231. Responsibility
This is super topical because I’m running a survey about pronouns, which you should check out if you’re nonbinary. 🙂
Part of why I’m running this survey is because there is this ugly undercurrent in LGBTQ+ communities: a tendency to blame the next group down on the food chain, scapegoating them and pushing them under the bus to make themselves look more legitimate. Gay folks exclude bi folks for not picking a side, and trans people trash nonbinary people for being confusing or whatever, I don’t know. In the nonbinary world, folks with more “mainstream” pronouns blaming folks with less common pronouns (like people whose pronouns are neopronouns, otherkin, anyone a little more “out there” than they are) for the rest of the world failing to accept and include us.
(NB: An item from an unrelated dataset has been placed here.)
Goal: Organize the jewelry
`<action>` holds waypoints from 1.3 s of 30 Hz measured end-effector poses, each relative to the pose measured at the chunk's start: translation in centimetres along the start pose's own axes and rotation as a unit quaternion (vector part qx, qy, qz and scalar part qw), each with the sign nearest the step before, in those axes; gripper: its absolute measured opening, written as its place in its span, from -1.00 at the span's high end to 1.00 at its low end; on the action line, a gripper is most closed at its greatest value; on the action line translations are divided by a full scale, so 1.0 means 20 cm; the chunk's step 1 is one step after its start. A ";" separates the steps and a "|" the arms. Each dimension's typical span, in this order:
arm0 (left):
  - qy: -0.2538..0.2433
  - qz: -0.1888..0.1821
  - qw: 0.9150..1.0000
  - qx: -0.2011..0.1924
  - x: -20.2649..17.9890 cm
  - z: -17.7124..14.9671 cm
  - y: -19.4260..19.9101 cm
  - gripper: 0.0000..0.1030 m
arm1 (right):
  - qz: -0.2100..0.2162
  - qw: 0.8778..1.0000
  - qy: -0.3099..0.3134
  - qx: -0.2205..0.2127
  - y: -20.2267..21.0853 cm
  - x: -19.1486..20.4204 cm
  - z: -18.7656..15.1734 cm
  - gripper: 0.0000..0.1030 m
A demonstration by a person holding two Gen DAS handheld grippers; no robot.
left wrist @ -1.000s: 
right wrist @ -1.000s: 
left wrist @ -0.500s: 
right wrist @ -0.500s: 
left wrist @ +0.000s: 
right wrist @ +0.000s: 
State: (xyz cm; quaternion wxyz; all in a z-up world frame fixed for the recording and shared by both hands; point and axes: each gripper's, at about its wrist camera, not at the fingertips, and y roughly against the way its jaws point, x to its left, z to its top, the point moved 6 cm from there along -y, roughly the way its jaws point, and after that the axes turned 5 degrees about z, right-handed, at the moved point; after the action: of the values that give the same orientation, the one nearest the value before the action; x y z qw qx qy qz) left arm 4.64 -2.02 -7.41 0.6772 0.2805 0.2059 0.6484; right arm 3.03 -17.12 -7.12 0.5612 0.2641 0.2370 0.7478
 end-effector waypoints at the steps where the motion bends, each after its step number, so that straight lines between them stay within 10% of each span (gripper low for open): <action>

The truth is, if you come out to someone, but instead of listening to you and trying to empathise with your experiences they refuse to accept you for any reason – including “I heard that a friend of a friend uses pup/pupself pronouns on the internet between close friends and I think that’s ridiculous and I therefore think you’re ridiculous” – then the problem is that the person you came out to is an insensitive gitwizard.
Don’t resent your trans and nonbinary siblings for binary people’s lack of acceptance, my friends! Empathy with each other and with binary people is the way forward.
Much appreciation to everyone who pledges on Patreon, including the very kind Lyrania, Martina and Lorelei!
I knew someone who met someone who wanted to be addressed as ‘she’ in the accusative and ‘he’ in the genitive. As in, “She owns that book. It is he book.” This I take issue with.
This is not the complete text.